Editor's Note: This post was originally published on the Google Enterprise Blog. We decided to re-post it here as we think it'll be interesting to readers of the Google Apps Developer Blog.

Google Apps is designed to provide a secure and reliable platform for your data. Until today, Google Apps administrators had to sign requests for calls to Google Apps APIs using their username and password (this is called ClientLogin Authorization).

Yet sharing passwords across sites can pose security risks.
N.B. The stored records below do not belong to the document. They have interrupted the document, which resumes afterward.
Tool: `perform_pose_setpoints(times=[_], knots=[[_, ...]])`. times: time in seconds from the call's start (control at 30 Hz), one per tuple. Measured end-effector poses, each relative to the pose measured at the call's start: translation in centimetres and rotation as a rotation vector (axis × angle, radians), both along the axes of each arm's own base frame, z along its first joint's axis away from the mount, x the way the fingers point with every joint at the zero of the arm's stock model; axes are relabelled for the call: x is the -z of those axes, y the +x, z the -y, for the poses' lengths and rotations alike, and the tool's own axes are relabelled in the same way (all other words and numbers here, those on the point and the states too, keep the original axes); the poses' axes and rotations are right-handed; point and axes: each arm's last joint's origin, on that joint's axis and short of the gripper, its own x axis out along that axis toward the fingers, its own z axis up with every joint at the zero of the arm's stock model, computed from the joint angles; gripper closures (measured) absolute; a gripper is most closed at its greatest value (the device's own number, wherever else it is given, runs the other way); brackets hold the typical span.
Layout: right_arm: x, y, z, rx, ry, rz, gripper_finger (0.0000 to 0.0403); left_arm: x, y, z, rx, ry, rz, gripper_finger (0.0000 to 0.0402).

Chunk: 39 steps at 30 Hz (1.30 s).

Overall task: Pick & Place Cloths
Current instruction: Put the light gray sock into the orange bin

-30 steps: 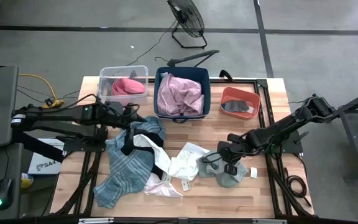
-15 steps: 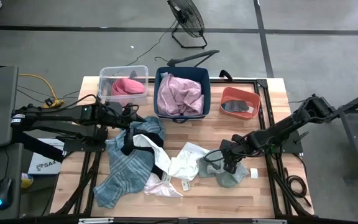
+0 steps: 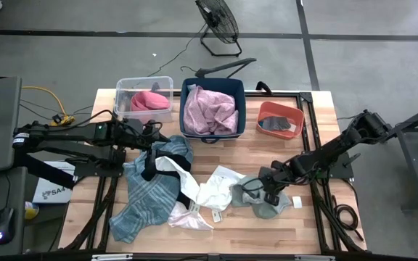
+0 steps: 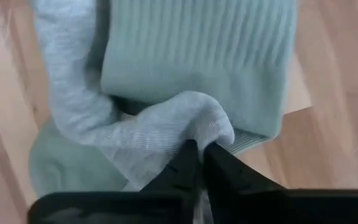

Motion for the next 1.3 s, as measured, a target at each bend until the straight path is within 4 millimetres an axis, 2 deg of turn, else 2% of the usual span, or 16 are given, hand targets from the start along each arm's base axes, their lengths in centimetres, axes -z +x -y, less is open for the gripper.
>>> perform_pose_setpoints(times=[0.17, 0.3, 0.53, 0.73, 1.03, 1.3], knots=[[-0.2, 0.1, -0.1, 0.004, 0.021, -0.005, 0.0397, 0.0, 0.0, 0.0, 0.0, 0.0, 0.0, 0.0158], [-1.4, 0.8, -0.5, -0.002, 0.033, 0.014, 0.0397, 0.0, 0.0, 0.0, 0.0, 0.0, 0.0, 0.0158], [-4.9, 2.0, -0.8, -0.034, -0.039, 0.031, 0.0398, 0.0, 0.0, -0.1, -0.033, 0.016, -0.001, 0.0158], [-8.5, 1.6, -0.3, 0.009, -0.162, 0.02, 0.0398, 0.0, 0.0, -0.1, -0.042, 0.02, -0.001, 0.0158], [-13.9, 0.1, 1.6, 0.14, -0.414, 0.114, 0.0399, 0.0, 0.0, -0.1, -0.042, 0.02, -0.001, 0.0158], [-15.8, -0.9, 4.9, 0.318, -0.664, 0.158, 0.0399, 0.0, 0.0, -0.1, -0.043, 0.02, -0.001, 0.0158]])
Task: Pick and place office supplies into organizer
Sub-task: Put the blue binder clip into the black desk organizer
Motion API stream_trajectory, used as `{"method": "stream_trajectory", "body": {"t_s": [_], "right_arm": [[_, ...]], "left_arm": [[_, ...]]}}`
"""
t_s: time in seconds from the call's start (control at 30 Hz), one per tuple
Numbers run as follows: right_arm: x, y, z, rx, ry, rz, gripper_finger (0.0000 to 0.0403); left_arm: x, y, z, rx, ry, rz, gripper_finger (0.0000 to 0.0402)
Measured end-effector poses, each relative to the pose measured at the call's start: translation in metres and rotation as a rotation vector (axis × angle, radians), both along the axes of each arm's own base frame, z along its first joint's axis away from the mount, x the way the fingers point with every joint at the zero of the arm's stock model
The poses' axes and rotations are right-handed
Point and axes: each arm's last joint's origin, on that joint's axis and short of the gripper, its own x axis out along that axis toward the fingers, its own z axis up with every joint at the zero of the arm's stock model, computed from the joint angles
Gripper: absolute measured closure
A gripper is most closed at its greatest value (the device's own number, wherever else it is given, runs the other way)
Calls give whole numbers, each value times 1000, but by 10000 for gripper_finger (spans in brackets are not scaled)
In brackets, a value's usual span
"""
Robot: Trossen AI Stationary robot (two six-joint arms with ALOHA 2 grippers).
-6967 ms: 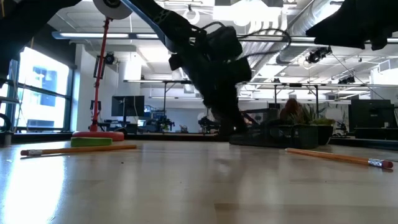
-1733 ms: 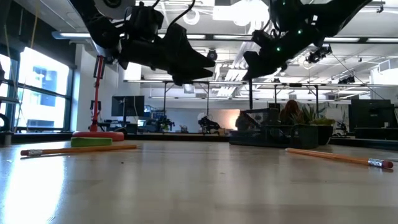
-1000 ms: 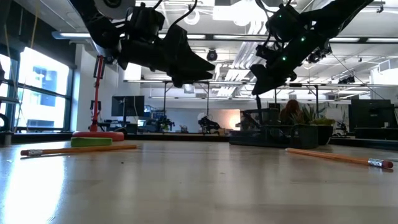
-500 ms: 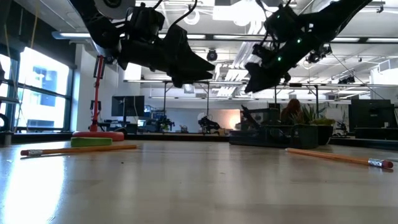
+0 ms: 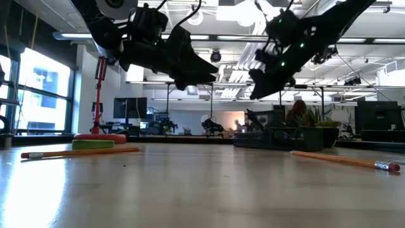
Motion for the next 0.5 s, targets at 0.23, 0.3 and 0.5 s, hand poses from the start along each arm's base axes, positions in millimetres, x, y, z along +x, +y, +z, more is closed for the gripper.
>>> {"method": "stream_trajectory", "body": {"t_s": [0.23,0.3,0.5], "right_arm": [[-9,34,36,-4,-140,117,274],[-12,46,39,77,-168,181,272],[-25,82,22,381,-13,273,274]], "left_arm": [[0,0,-1,-10,8,-2,202],[0,0,-2,-15,17,-7,202],[-1,-1,-3,-19,32,-15,202]]}}
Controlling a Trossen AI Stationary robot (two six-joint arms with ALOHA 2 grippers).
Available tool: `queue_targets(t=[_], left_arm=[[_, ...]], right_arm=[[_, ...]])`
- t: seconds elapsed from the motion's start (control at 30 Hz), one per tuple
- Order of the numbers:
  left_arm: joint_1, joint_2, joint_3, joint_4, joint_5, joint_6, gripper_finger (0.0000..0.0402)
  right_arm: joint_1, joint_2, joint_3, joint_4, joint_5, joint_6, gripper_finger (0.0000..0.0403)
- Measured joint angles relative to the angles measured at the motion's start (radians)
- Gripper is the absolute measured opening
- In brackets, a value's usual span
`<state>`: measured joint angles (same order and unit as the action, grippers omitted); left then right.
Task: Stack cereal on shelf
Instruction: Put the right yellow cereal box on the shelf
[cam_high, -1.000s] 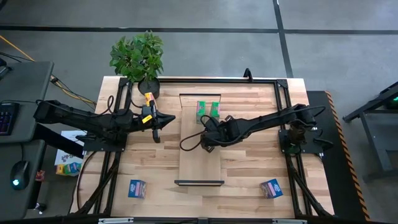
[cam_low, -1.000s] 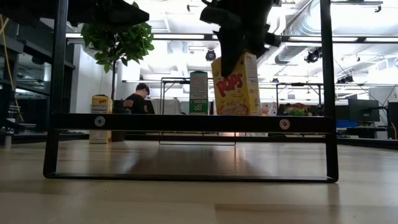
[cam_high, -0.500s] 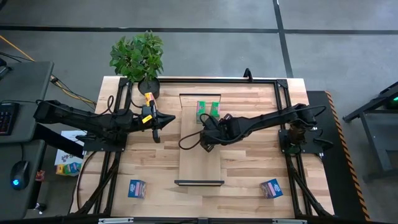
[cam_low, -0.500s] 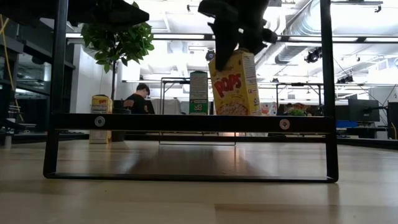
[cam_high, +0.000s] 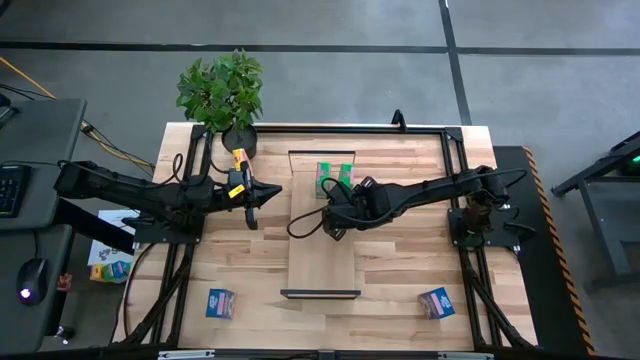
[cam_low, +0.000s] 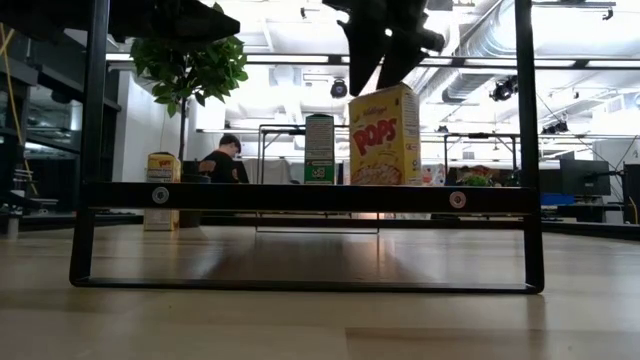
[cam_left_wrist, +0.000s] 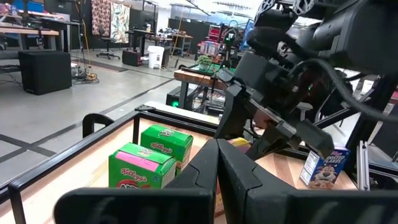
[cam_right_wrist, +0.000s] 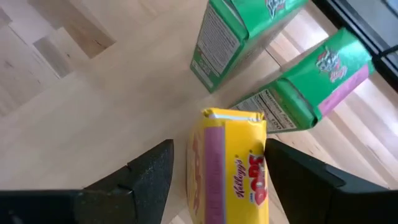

Furthering our commitment to make the cloud more secure for our users, today we are pleased to announce support for OAuth authorization on Google Apps APIs.

There are several advantages to using OAuth instead of the username/password model:
  • OAuth is more secure: OAuth tokens can be scoped and set to expire by a certain date, making them more secure than using the ClientLogin mechanism.
  • OAuth is customizable: Using OAuth, you can create tokens that scripts may only use to access data of a particular scope when calling Google Apps APIs. For instance, a token set to call the Email Migration API would not be able to use your login credentials to access the Google Apps Provisioning API.
  • OAuth is an open standard: OAuth is an open source standard, making it a familiar choice for developers to work with.
The Google Apps APIs that support the OAuth signing mechanism are:

1. Provisioning API
2. Email Migration API
3. Admin Settings API
4. Calendar Resource API
5. Email Settings API
6. Audit API

OAuth support for Google Apps APIs is another step towards making Google Apps the most secure, reliable cloud based computing environment for organizations. To learn more about OAuth support and other administrative capacities launched in Google Apps this quarter, join us for a live webinar on Wednesday, September 29th at 9am PT / 12pm EST / 5pm GMT.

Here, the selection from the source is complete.